How may we read these tropes of haunting? Ngugi places this “death wish” into the historical context of the pervasive dismemberment of bodies, communities, homelands, and minds that accompanied the colonization of Africa: the continent’s dismemberment into British, French, Portuguese, German, Belgian and Spanish colonies was doubled by dismembering its peoples into the continent and the Diaspora. But what was needed to sustain this colonial enterprise was a dismemberment of psychic lives through targeted attacks on communal memory and indigenous languages. In his influential article on the mirror-stage, Lacan argues that phantasms of the fragmented body belong to the most archaic fears that haunt the sense of an integrated self. Ngugi’s reflections in Something Torn and New on the dismemberment of indigenous languages seem to suggest that we may imagine something akin to phantasms of the fragmented language that haunt the integrity of a language community. Like victims of violent crimes and murders, the starved and dead languages come to haunt the living. According to Ngugi, linguicide requires the complicity, forced or voluntary, of the speakers and writers whose language is under attack. This is why Ngugi takes postcolonial African writers to task for preferring to “express communal memories in foreign languages” and for using “the European linguistic screen” as a divider from their own peoples. In this vein, communal memory is filtered in the screen memory of the colonizer’s language.
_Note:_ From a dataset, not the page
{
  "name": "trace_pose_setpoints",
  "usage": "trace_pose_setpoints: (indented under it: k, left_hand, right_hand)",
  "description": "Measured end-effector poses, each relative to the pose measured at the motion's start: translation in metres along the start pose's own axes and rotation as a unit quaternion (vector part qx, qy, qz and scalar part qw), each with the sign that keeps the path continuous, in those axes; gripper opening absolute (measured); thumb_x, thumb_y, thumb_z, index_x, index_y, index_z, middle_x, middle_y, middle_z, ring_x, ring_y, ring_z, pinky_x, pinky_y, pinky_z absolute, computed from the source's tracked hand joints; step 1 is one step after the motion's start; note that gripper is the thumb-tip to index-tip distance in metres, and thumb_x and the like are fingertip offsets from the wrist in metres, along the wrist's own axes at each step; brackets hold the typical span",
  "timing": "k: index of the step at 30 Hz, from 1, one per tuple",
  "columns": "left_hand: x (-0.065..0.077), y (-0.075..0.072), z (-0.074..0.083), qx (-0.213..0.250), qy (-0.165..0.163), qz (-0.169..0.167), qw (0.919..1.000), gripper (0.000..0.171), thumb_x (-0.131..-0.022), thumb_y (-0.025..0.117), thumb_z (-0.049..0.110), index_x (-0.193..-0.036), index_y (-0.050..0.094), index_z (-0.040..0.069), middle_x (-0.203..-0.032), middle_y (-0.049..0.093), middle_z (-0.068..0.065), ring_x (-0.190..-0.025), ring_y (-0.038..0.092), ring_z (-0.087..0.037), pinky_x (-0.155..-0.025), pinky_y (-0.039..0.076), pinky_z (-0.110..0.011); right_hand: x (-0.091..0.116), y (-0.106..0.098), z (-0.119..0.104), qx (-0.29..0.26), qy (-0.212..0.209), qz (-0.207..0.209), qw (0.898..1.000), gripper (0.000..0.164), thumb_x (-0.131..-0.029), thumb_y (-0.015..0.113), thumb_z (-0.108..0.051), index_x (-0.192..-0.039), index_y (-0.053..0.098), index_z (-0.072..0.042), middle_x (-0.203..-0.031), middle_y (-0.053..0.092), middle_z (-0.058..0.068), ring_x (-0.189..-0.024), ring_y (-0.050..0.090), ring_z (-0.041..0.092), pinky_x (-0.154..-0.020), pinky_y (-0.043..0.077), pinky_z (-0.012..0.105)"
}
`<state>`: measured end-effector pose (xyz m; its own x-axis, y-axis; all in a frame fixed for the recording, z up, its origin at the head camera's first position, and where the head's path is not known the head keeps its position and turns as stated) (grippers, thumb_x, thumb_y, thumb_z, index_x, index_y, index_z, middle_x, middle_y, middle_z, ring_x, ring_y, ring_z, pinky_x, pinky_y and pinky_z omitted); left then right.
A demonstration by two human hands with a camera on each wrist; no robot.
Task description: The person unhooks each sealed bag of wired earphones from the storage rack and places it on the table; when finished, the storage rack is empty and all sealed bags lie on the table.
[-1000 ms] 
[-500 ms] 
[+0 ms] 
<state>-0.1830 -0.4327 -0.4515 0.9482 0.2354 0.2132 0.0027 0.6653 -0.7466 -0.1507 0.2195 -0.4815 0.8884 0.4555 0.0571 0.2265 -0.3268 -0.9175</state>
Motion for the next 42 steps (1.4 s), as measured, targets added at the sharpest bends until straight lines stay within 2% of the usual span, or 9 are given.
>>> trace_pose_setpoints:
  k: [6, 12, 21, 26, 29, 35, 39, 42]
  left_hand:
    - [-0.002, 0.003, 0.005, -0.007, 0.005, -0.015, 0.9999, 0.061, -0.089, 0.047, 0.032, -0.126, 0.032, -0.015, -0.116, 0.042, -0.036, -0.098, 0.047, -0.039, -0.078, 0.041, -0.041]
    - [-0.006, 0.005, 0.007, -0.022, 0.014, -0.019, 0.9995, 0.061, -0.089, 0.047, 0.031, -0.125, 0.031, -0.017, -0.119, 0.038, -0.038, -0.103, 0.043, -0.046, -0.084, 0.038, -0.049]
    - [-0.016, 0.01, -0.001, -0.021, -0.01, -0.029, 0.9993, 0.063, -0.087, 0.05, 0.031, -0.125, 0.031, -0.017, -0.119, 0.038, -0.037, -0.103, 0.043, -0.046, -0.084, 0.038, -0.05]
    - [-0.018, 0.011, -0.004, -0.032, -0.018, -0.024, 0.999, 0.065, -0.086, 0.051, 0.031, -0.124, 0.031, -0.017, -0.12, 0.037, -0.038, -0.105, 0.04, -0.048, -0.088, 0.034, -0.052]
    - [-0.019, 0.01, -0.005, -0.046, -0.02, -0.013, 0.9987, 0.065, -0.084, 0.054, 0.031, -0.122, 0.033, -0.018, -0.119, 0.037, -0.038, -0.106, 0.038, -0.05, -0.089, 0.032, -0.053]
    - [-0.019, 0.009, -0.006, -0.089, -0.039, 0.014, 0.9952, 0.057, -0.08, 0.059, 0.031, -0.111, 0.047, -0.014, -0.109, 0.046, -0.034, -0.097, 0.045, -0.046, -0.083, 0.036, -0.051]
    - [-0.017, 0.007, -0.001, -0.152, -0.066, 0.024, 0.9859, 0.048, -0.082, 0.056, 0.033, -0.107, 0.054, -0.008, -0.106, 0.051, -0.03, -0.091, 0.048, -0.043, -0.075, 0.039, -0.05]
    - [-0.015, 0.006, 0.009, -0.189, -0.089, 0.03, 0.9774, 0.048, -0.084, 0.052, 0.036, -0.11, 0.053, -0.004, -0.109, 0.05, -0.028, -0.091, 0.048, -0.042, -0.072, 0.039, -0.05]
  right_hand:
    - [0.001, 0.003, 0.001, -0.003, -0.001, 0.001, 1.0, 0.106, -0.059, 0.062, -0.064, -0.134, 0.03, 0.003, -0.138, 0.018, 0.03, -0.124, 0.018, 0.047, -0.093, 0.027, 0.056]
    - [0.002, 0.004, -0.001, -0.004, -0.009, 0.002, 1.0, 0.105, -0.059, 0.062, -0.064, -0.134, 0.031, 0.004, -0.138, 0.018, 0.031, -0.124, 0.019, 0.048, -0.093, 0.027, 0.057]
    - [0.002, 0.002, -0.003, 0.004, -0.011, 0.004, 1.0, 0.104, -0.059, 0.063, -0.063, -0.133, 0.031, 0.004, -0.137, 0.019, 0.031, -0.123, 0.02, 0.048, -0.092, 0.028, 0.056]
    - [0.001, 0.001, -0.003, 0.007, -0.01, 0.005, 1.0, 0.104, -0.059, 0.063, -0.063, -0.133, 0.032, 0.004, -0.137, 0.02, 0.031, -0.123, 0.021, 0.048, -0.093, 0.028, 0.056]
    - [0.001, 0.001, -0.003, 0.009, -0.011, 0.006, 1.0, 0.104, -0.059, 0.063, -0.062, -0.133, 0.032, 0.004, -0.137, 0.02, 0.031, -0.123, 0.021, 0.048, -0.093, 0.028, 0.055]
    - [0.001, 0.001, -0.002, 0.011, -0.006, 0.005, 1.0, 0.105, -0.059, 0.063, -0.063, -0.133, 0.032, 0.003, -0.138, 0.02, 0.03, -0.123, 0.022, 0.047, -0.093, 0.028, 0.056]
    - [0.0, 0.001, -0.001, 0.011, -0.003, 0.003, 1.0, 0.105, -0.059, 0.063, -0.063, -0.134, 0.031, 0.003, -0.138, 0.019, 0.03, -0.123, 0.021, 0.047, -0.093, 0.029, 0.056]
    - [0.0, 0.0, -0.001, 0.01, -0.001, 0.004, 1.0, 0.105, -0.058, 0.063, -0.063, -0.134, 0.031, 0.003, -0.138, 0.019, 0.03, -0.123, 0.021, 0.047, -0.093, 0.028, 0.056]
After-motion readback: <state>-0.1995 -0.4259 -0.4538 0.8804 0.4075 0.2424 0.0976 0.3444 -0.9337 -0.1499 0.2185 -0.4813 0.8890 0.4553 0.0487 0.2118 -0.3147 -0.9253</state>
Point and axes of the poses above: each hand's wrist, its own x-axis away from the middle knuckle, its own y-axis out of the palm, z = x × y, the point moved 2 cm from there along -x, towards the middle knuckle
“We may borrow from psychoanalysis to explain the formerly colonized natives’ death wish for the languages of their cultures,”Ngugi writes, linking the attempt at appropriating the colonizer’s language in Anglophone or Francophone African literatures to an inability or a refusal to mourn. “They shut the trauma in a psychic tomb, acting as if the loss never happened. The radical denial of loss means no mourning at all, for you cannot mourn a loss you deny.” Ngugi goes so far as to see Europhone literatures as a form of cryptonymic hiding in another’s language that facilitates a flight from the postcolonial writers’ own histories: “The new language becomes a screen against the past.” A screen hides, makes invisible and replaces. According to Ngugi, this logic of substitution amounts to theft: “Europhone African literature has stolen the identity of African literature.”
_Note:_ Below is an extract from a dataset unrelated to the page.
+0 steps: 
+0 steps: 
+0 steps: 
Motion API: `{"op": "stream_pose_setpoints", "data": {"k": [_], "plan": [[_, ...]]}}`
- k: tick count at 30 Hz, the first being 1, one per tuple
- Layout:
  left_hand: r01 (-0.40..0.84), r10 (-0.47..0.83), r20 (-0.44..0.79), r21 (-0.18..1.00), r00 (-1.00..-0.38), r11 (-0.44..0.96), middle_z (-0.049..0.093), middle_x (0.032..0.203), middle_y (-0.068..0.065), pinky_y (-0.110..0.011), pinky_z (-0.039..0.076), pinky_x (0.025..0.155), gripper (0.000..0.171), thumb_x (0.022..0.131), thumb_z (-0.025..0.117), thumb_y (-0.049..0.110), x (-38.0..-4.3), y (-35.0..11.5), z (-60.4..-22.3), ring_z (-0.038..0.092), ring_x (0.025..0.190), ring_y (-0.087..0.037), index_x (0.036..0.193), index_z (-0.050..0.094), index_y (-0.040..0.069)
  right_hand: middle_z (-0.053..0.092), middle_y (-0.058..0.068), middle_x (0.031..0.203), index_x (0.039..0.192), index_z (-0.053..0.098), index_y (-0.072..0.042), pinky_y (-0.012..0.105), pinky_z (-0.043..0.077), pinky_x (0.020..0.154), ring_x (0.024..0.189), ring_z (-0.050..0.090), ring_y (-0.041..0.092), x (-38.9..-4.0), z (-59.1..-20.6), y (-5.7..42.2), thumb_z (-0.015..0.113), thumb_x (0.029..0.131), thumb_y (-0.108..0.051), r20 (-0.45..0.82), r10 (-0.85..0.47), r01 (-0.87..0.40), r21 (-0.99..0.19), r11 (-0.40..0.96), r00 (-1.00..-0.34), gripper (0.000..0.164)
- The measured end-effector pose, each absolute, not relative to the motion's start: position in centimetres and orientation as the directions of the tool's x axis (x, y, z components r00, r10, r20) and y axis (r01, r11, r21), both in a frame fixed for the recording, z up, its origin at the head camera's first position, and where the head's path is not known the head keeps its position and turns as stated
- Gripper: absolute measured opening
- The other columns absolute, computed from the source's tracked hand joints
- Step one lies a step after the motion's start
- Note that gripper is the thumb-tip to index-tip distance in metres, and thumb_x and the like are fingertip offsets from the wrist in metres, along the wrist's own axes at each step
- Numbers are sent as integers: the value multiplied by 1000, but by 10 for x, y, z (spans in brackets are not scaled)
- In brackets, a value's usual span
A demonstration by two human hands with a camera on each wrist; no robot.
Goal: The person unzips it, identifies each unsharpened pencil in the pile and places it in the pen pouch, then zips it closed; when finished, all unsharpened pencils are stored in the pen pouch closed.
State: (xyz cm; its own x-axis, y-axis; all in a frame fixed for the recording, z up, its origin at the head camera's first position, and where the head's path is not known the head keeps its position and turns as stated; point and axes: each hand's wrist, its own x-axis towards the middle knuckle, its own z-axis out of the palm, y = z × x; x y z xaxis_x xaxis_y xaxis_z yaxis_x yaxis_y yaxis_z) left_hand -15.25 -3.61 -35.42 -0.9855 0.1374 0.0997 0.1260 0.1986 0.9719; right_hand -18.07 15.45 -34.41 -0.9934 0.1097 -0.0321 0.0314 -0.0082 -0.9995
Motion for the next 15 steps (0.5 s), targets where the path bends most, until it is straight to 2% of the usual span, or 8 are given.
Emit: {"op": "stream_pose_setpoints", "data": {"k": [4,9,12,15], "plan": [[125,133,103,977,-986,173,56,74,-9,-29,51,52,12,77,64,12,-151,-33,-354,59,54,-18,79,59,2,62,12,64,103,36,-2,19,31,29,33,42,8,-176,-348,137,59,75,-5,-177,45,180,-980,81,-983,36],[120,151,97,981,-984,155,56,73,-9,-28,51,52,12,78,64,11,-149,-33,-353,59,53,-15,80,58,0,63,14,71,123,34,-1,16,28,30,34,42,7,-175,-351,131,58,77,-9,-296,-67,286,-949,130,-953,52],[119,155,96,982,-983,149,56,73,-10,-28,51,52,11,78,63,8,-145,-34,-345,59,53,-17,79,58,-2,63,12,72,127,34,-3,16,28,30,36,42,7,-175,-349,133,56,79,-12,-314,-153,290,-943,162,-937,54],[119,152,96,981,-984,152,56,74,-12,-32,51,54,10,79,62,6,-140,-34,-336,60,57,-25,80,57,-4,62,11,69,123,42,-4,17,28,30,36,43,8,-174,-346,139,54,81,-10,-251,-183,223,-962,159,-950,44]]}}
This may well be the most controversial position Ngugi advances in Something Torn and New. While Ngugi never questions the importance of Europhone literatures (after all his own work has substantially contributed to it), he nonetheless criticizes its role at the present time in the sharpest terms. He himself has long ago made a firm political commitment to write his work first in his native Kikuyu and then to translate it into English. Postcolonial writers, however, argue that the former colonizers’ languages – English, French, Spanish, Portuguese, German – no longer belong to the colonizer, and that they have appropriated them on their own terms, making them their own by infusing them with indigenous inflections, rhythms, styles, or even syntax and grammar. They also argue that they cannot ignore the power relations in today’s global world that determine who and what gets published where, and who is read in countries across the globe. Familiar with these arguments, Ngugi addresses them by insisting that at this particular time in history, and especially in the context of a growing Pan-Africanist Movement not only in Africa but in the US and beyond, it is crucial that more writers return to write in their native languages. While focusing on Africa, Ngugi’s reflections have much larger implications for and raise crucial questions regarding the global movements of indigenous language revival. Would Ngugi make the same claims he makes about African languages about indigenous languages more generally? What would his position be regarding indigenous writers who have never learned their indigenous languages of origin and whose first language is thus the language of the colonizer? Would the politics of appropriation change? Can there not be a politics of resilience and resistance from within, and what would it look like? Can there not be a mourning rather than denial of loss within the appropriated language of the colonizer? Can there be an exhibition of collective grief and an assertion of resilience that is not a “hiding in language” or a burial of past history in the crypt of the Other’s language? In other words, what are the conditions of making a language one’s own that was originally forced upon one’s people? And what are the conditions of using that very language as a tool of resistance?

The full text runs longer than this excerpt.